Any knife that can't be abused without bending, breaking, chipping, rusting, or gouging is a shitty knife that is good for not much more than looking pretty and cutting carrots in the kitchen.

Take one of your cutco knives and start trying to cut some #9 wire with it. Epic Fail. Kitchen knives are not work knives.  And as for that FOREVER GUARANTEE what the hell am i suppose to do for the week i don't have it because its it the shop/mail?  Even a _Gerber _is a better buy than that.

It shouldn't be possible to _break_ any knife with human strength.  Even if you put the knife in a vice, put a 6' pipe on it the good knives still won't break.
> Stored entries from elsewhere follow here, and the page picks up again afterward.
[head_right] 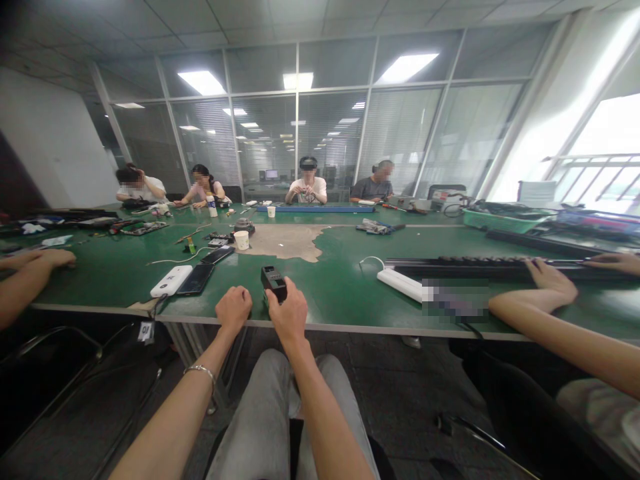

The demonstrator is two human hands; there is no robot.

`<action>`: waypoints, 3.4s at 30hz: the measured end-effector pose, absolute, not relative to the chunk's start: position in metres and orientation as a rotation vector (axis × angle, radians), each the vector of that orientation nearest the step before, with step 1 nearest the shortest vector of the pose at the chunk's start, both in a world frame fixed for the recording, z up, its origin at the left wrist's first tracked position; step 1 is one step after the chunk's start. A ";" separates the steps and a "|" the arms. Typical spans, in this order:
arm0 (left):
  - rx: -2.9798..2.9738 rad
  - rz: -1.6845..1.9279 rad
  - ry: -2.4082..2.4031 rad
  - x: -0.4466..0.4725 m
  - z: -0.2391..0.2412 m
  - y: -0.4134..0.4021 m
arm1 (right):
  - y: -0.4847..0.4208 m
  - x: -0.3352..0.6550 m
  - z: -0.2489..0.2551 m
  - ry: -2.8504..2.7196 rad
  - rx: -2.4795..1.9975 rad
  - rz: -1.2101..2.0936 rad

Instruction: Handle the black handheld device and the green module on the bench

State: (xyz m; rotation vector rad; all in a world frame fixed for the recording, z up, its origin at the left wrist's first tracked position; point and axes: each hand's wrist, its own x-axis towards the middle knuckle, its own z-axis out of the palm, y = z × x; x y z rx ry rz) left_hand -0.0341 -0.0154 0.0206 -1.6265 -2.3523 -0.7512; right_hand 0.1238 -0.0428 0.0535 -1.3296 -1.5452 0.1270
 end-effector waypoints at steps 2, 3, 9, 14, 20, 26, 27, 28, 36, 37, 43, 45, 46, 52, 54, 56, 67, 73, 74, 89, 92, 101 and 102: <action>-1.630 -0.751 -2.359 -0.034 0.022 -0.016 | -0.038 0.134 0.062 -1.510 -1.293 0.110; -1.632 -0.749 -2.365 -0.034 0.023 -0.017 | -0.035 0.140 0.064 -1.497 -1.286 0.092; -1.631 -0.735 -2.389 -0.033 0.025 -0.018 | -0.024 0.177 0.038 -1.462 -1.445 0.061; -1.646 -0.747 -2.372 -0.034 0.024 -0.018 | -0.025 0.186 0.009 -1.512 -1.537 0.075; -1.629 -0.726 -2.399 -0.032 0.026 -0.019 | -0.021 0.187 -0.004 -1.565 -1.485 0.020; -1.631 -0.728 -2.394 -0.033 0.026 -0.019 | -0.020 0.187 -0.008 -1.591 -1.512 -0.046; -1.635 -0.734 -2.391 -0.033 0.026 -0.019 | -0.020 0.188 -0.008 -1.598 -1.523 -0.052; -1.639 -0.740 -2.389 -0.034 0.025 -0.019 | -0.021 0.188 -0.007 -1.606 -1.535 -0.058; -1.629 -0.745 -2.381 -0.035 0.022 -0.017 | -0.028 0.186 0.020 -1.519 -1.579 0.102; -1.627 -0.744 -2.382 -0.035 0.022 -0.017 | -0.029 0.183 0.027 -1.494 -1.543 0.127; -1.625 -0.744 -2.374 -0.036 0.021 -0.016 | -0.037 0.153 0.058 -1.455 -1.333 0.229; -1.622 -0.740 -2.375 -0.036 0.021 -0.016 | -0.038 0.143 0.061 -1.480 -1.328 0.224; -1.620 -0.737 -2.377 -0.036 0.021 -0.015 | -0.039 0.139 0.060 -1.500 -1.338 0.217; -1.620 -0.736 -2.370 -0.039 0.020 -0.016 | -0.039 0.124 0.052 -1.588 -1.453 0.178; -1.629 -0.737 -2.355 -0.040 0.019 -0.016 | -0.039 0.122 0.049 -1.604 -1.480 0.164; -1.635 -0.737 -2.356 -0.040 0.019 -0.016 | -0.040 0.121 0.049 -1.624 -1.497 0.146; -1.626 -0.750 -2.378 -0.038 0.021 -0.016 | -0.053 0.115 0.040 -1.749 -1.603 0.071; -1.646 -0.760 -2.362 -0.041 0.019 -0.016 | -0.057 0.113 0.024 -1.791 -1.601 0.079; -1.647 -0.761 -2.364 -0.041 0.019 -0.015 | -0.057 0.114 0.023 -1.791 -1.597 0.083; -1.639 -0.742 -2.347 -0.041 0.015 -0.013 | -0.047 0.114 0.030 -1.708 -1.580 0.179; -1.627 -0.743 -2.339 -0.040 0.015 -0.012 | -0.043 0.117 0.046 -1.641 -1.529 0.196; -1.627 -0.737 -2.383 -0.035 0.023 -0.016 | -0.027 0.155 0.062 -1.473 -1.523 0.203; -1.626 -0.732 -2.392 -0.035 0.024 -0.017 | -0.026 0.160 0.059 -1.465 -1.537 0.200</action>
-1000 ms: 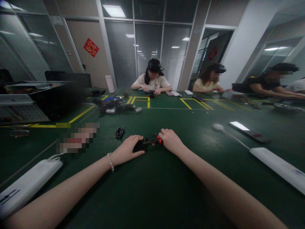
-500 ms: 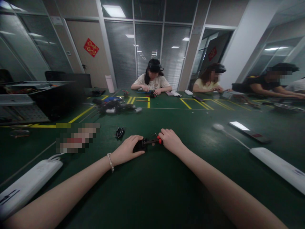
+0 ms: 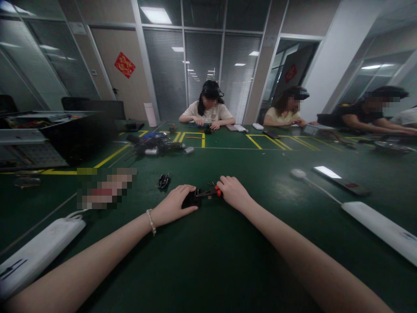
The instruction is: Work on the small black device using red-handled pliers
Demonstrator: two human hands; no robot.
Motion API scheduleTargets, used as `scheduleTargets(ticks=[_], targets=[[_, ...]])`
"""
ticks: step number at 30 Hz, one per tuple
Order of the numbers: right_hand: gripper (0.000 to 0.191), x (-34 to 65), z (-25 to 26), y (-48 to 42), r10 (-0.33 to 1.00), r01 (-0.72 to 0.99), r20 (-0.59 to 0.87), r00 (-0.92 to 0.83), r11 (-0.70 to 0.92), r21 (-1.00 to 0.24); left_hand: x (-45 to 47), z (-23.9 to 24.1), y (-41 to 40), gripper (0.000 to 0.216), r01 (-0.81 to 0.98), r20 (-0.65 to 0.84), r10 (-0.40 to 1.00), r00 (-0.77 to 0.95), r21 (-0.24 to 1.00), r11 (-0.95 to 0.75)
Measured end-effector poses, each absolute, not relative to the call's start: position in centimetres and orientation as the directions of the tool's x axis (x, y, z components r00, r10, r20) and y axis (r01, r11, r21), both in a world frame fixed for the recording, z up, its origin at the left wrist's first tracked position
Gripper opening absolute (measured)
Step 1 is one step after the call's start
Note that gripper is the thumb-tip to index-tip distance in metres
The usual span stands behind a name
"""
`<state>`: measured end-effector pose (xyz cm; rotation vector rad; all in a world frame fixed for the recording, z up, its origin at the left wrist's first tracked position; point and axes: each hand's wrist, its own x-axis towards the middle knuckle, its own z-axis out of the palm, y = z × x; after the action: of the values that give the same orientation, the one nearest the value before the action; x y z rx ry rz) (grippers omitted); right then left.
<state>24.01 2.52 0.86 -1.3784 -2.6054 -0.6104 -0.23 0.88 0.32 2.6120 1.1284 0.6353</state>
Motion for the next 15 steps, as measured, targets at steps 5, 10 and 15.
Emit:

Bend, yes.  But not break for anything less then several tons of shear force applied to a small area.

The bottom line is that no matter the job, it just has to work. Because knives need to do more that look pretty and cut carrots.


----------



## Dyluck (Jun 11, 2010)

Fenrir Lupus said:


> You fell for that vector marketing scam, eh?


 
Uh

No, I made a shit ton of money before I quit, actually. :V



DReaper3 said:


> Take one of your cutco knives and start trying to cut some #9 wire with it. Epic Fail. Kitchen knives are not work knives.


 
No fucking shit, retard, that's why they're called KITCHEN KNIVES

Why are you trying to cut wire with knives instead of, you know, wire cutters?  Enjoy cutting yourself



DReaper3 said:


> The bottom line is that no matter the job, it just has to work. Because knives need to do more that look pretty and cut carrots.


 
ONE TOOL FOR EVERY JOB

I WANT TO SPEND TEN TIMES LONGER DOING THIS THAN I WOULD USING A TOOL ACTUALLY DESIGNED FOR THIS


----------



## Tao (Jun 11, 2010)

If it cuts and stabs it's fine with me


----------



## Ames (Jun 11, 2010)

Exunod said:


> All the coolkids chisel their own obsidian blades for underwater funtimes.


 
Retro ftw?

Also, if any of you go scuba diving, I'm curious as to what kinds of knives you guys use.
I don't dive myself, but I find the concept of using a knife underwater OMGAWESUM.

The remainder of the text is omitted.